━━━━━ Material for this task ━━━━━

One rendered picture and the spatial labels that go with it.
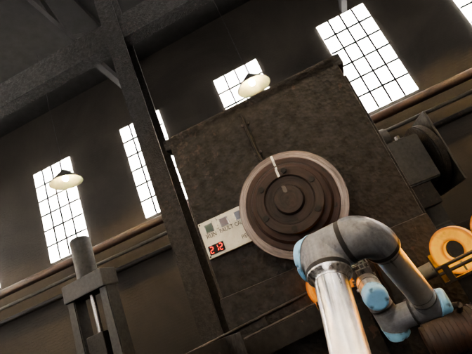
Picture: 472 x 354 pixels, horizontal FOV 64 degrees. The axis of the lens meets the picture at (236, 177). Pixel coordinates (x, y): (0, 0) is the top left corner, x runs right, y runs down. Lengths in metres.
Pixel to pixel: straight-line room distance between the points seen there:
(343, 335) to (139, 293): 8.11
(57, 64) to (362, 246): 6.02
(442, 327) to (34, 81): 6.27
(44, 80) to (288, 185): 5.47
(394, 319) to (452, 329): 0.23
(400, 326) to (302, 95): 1.15
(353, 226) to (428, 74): 7.96
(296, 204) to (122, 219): 7.90
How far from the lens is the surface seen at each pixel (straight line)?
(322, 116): 1.91
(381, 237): 1.01
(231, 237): 1.82
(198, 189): 1.94
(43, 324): 10.33
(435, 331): 1.47
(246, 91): 7.06
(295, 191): 1.56
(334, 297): 0.94
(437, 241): 1.51
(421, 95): 7.81
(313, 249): 1.01
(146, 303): 8.80
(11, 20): 9.31
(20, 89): 6.90
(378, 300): 1.27
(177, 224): 4.61
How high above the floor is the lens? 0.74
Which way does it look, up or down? 20 degrees up
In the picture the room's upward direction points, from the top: 22 degrees counter-clockwise
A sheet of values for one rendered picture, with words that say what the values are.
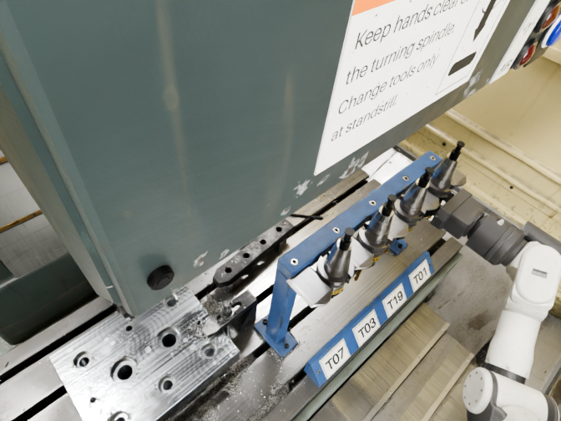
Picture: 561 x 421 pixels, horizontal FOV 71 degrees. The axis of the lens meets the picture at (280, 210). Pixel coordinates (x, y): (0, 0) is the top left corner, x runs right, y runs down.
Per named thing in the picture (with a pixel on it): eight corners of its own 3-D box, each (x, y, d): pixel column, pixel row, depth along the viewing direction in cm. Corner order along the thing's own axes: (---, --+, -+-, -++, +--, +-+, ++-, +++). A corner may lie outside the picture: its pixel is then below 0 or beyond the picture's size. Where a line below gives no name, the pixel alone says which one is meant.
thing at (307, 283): (337, 295, 66) (338, 292, 65) (315, 313, 63) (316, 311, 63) (308, 266, 69) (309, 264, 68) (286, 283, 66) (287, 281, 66)
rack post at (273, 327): (297, 344, 91) (320, 281, 68) (280, 359, 89) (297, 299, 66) (270, 313, 95) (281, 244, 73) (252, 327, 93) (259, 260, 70)
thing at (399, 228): (412, 229, 76) (414, 227, 76) (396, 243, 74) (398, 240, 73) (385, 207, 79) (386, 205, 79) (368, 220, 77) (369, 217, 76)
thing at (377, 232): (371, 220, 75) (381, 197, 69) (391, 234, 73) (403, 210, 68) (359, 234, 72) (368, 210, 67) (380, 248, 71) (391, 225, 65)
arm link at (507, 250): (477, 261, 85) (526, 298, 80) (486, 251, 75) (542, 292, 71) (512, 224, 85) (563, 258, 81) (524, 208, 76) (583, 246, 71)
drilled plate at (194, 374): (240, 358, 84) (240, 351, 80) (112, 465, 70) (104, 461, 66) (179, 285, 94) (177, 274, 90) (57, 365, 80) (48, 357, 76)
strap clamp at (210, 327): (255, 319, 94) (259, 290, 82) (210, 355, 88) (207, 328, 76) (247, 309, 95) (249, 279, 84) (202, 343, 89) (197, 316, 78)
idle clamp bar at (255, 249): (292, 240, 110) (295, 226, 105) (222, 299, 96) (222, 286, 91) (280, 230, 112) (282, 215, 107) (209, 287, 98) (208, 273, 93)
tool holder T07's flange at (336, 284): (334, 253, 72) (337, 246, 70) (357, 277, 69) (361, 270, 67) (308, 270, 69) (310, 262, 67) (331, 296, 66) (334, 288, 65)
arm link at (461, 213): (472, 176, 84) (524, 210, 79) (452, 205, 91) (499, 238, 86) (440, 204, 78) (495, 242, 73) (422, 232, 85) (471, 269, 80)
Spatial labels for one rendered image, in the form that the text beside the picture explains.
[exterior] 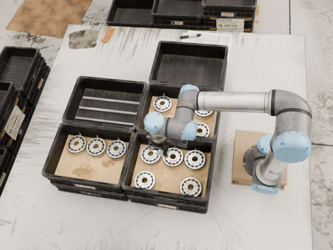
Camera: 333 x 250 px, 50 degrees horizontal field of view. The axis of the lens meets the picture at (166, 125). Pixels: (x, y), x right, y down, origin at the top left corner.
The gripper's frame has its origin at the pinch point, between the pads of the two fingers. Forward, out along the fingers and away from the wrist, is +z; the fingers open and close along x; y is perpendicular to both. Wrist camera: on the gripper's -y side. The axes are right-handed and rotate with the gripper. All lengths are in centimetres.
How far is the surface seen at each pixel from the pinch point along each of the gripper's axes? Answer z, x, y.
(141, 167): 16.4, 5.6, 15.0
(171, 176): 16.1, 8.1, -0.5
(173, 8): 83, -147, 31
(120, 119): 19.9, -19.9, 33.0
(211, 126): 20.2, -21.6, -16.4
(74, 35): 41, -85, 86
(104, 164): 16.2, 7.1, 34.5
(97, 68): 38, -60, 62
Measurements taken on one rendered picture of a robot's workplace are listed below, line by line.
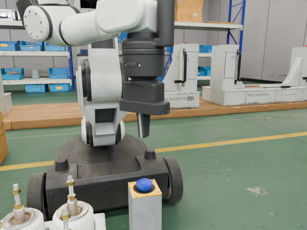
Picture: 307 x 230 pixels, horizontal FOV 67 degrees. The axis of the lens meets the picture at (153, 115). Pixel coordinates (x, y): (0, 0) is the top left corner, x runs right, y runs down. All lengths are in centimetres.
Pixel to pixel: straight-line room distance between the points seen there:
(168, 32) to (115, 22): 10
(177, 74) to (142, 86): 228
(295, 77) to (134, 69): 343
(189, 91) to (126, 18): 229
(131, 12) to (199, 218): 82
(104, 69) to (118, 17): 37
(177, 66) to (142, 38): 228
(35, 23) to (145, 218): 52
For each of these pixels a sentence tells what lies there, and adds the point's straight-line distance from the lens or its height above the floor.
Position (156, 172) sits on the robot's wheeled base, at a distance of 95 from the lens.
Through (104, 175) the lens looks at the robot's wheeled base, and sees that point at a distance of 93.
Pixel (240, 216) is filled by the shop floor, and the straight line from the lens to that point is 108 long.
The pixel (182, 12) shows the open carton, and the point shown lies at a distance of 560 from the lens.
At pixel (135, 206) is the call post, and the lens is 57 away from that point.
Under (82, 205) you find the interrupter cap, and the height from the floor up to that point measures 25.
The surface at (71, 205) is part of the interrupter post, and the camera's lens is 63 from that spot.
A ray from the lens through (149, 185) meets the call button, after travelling 57.
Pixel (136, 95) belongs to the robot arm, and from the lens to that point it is 49.
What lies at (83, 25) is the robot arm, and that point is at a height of 69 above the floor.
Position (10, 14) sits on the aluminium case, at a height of 142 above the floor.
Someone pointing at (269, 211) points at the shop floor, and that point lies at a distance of 115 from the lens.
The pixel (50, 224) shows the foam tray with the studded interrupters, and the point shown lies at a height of 18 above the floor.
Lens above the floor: 61
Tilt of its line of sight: 13 degrees down
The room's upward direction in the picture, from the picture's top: straight up
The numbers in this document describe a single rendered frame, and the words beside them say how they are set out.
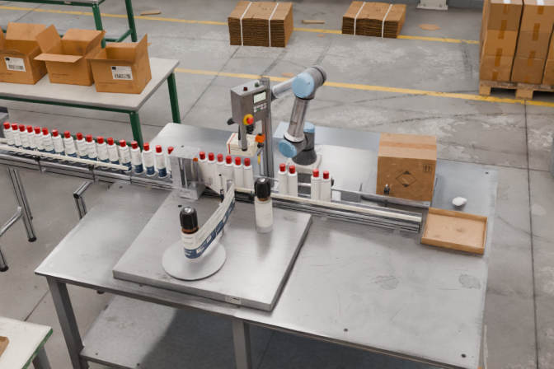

━━━━━

» Work item
All the data above is to be transcribed exactly, with no pictures included.

» Task output
One rendered picture and the spatial labels that go with it.
Picture: 472 x 354 pixels, horizontal FOV 64 degrees. The axis of the lens meets the picture at (236, 177). Pixel coordinates (x, y): (0, 0) is the top left corner, x runs right, y runs down. Lengths in metres.
Pixel to pixel: straight-line room distance between the points seen there:
(343, 335) to (139, 293): 8.11
(57, 64) to (362, 246): 6.02
(442, 327) to (34, 81): 6.27
(44, 80) to (288, 185): 5.47
(394, 319) to (452, 329): 0.23
(400, 326) to (302, 95): 1.15
(353, 226) to (428, 74): 7.96
(296, 204) to (122, 219): 7.90
How far from the lens is the surface seen at each pixel (straight line)?
(322, 116): 1.91
(381, 237): 1.01
(231, 237): 1.82
(198, 189): 1.94
(43, 324): 10.33
(435, 331): 1.47
(246, 91): 7.06
(295, 191): 1.56
(334, 297): 0.94
(437, 241): 1.51
(421, 95): 7.81
(313, 249): 1.01
(146, 303): 8.80
(11, 20): 9.31
(20, 89): 6.90
(378, 300): 1.27
(177, 224): 4.61
How high above the floor is the lens? 0.74
Which way does it look, up or down? 20 degrees up
In the picture the room's upward direction points, from the top: 22 degrees counter-clockwise
A sheet of values for one rendered picture, with words that say what the values are.
Picture: 561 x 421 pixels, horizontal FOV 71 degrees. The axis of the lens meets the picture at (280, 210). Pixel coordinates (x, y): (0, 0) is the top left corner, x runs right, y runs down.
Per named thing in the picture (with a pixel on it): eight corners of its own 3-D box, each (x, y, d): pixel column, pixel row, depth along the viewing direction in cm. Corner order along the thing's own axes: (---, --+, -+-, -++, +--, +-+, ++-, +++). A corner may lie outside the picture: its pixel is then below 0 or beyond the picture's size. Where a line below gives no name, the pixel alone says which one is meant.
thing at (307, 283): (337, 295, 66) (338, 292, 65) (315, 313, 63) (316, 311, 63) (308, 266, 69) (309, 264, 68) (286, 283, 66) (287, 281, 66)
rack post at (273, 327): (297, 344, 91) (320, 281, 68) (280, 359, 89) (297, 299, 66) (270, 313, 95) (281, 244, 73) (252, 327, 93) (259, 260, 70)
thing at (399, 228): (412, 229, 76) (414, 227, 76) (396, 243, 74) (398, 240, 73) (385, 207, 79) (386, 205, 79) (368, 220, 77) (369, 217, 76)
thing at (377, 232): (371, 220, 75) (381, 197, 69) (391, 234, 73) (403, 210, 68) (359, 234, 72) (368, 210, 67) (380, 248, 71) (391, 225, 65)
arm link at (507, 250): (477, 261, 85) (526, 298, 80) (486, 251, 75) (542, 292, 71) (512, 224, 85) (563, 258, 81) (524, 208, 76) (583, 246, 71)
drilled plate at (194, 374): (240, 358, 84) (240, 351, 80) (112, 465, 70) (104, 461, 66) (179, 285, 94) (177, 274, 90) (57, 365, 80) (48, 357, 76)
strap clamp at (210, 327): (255, 319, 94) (259, 290, 82) (210, 355, 88) (207, 328, 76) (247, 309, 95) (249, 279, 84) (202, 343, 89) (197, 316, 78)
idle clamp bar at (255, 249): (292, 240, 110) (295, 226, 105) (222, 299, 96) (222, 286, 91) (280, 230, 112) (282, 215, 107) (209, 287, 98) (208, 273, 93)
tool holder T07's flange at (336, 284): (334, 253, 72) (337, 246, 70) (357, 277, 69) (361, 270, 67) (308, 270, 69) (310, 262, 67) (331, 296, 66) (334, 288, 65)
arm link at (461, 213): (472, 176, 84) (524, 210, 79) (452, 205, 91) (499, 238, 86) (440, 204, 78) (495, 242, 73) (422, 232, 85) (471, 269, 80)
Spatial labels for one rendered image, in the form that the text beside the picture explains.
[exterior] 
Camera: 333 x 250 px, 50 degrees horizontal field of view. The axis of the lens meets the picture at (166, 125). Pixels: (x, y), x right, y down, origin at the top left corner.
The gripper's frame has its origin at the pinch point, between the pads of the two fingers. Forward, out along the fingers and away from the wrist, is +z; the fingers open and close along x; y is perpendicular to both. Wrist camera: on the gripper's -y side. The axes are right-handed and rotate with the gripper. All lengths are in centimetres.
How far is the surface seen at each pixel from the pinch point along each of the gripper's axes? Answer z, x, y.
(141, 167): 16.4, 5.6, 15.0
(171, 176): 16.1, 8.1, -0.5
(173, 8): 83, -147, 31
(120, 119): 19.9, -19.9, 33.0
(211, 126): 20.2, -21.6, -16.4
(74, 35): 41, -85, 86
(104, 164): 16.2, 7.1, 34.5
(97, 68): 38, -60, 62
Measurements taken on one rendered picture of a robot's workplace are listed below, line by line.
Picture: 307 x 230 pixels, horizontal FOV 67 degrees. The axis of the lens meets the picture at (153, 115). Pixel coordinates (x, y): (0, 0) is the top left corner, x runs right, y runs down. All lengths are in centimetres.
Pixel to pixel: straight-line room distance between the points seen there:
(168, 32) to (115, 22): 10
(177, 74) to (142, 86): 228
(295, 77) to (134, 69): 343
(189, 91) to (126, 18): 229
(131, 12) to (199, 218): 82
(104, 69) to (118, 17): 37
(177, 66) to (142, 38): 228
(35, 23) to (145, 218): 52
For each of these pixels a sentence tells what lies there, and adds the point's straight-line distance from the lens or its height above the floor.
Position (156, 172) sits on the robot's wheeled base, at a distance of 95 from the lens.
Through (104, 175) the lens looks at the robot's wheeled base, and sees that point at a distance of 93.
Pixel (240, 216) is filled by the shop floor, and the straight line from the lens to that point is 108 long.
The pixel (182, 12) shows the open carton, and the point shown lies at a distance of 560 from the lens.
At pixel (135, 206) is the call post, and the lens is 57 away from that point.
Under (82, 205) you find the interrupter cap, and the height from the floor up to that point measures 25.
The surface at (71, 205) is part of the interrupter post, and the camera's lens is 63 from that spot.
A ray from the lens through (149, 185) meets the call button, after travelling 57.
Pixel (136, 95) belongs to the robot arm, and from the lens to that point it is 49.
What lies at (83, 25) is the robot arm, and that point is at a height of 69 above the floor.
Position (10, 14) sits on the aluminium case, at a height of 142 above the floor.
Someone pointing at (269, 211) points at the shop floor, and that point lies at a distance of 115 from the lens.
The pixel (50, 224) shows the foam tray with the studded interrupters, and the point shown lies at a height of 18 above the floor.
Lens above the floor: 61
Tilt of its line of sight: 13 degrees down
The room's upward direction in the picture, from the picture's top: straight up
The numbers in this document describe a single rendered frame, and the words beside them say how they are set out.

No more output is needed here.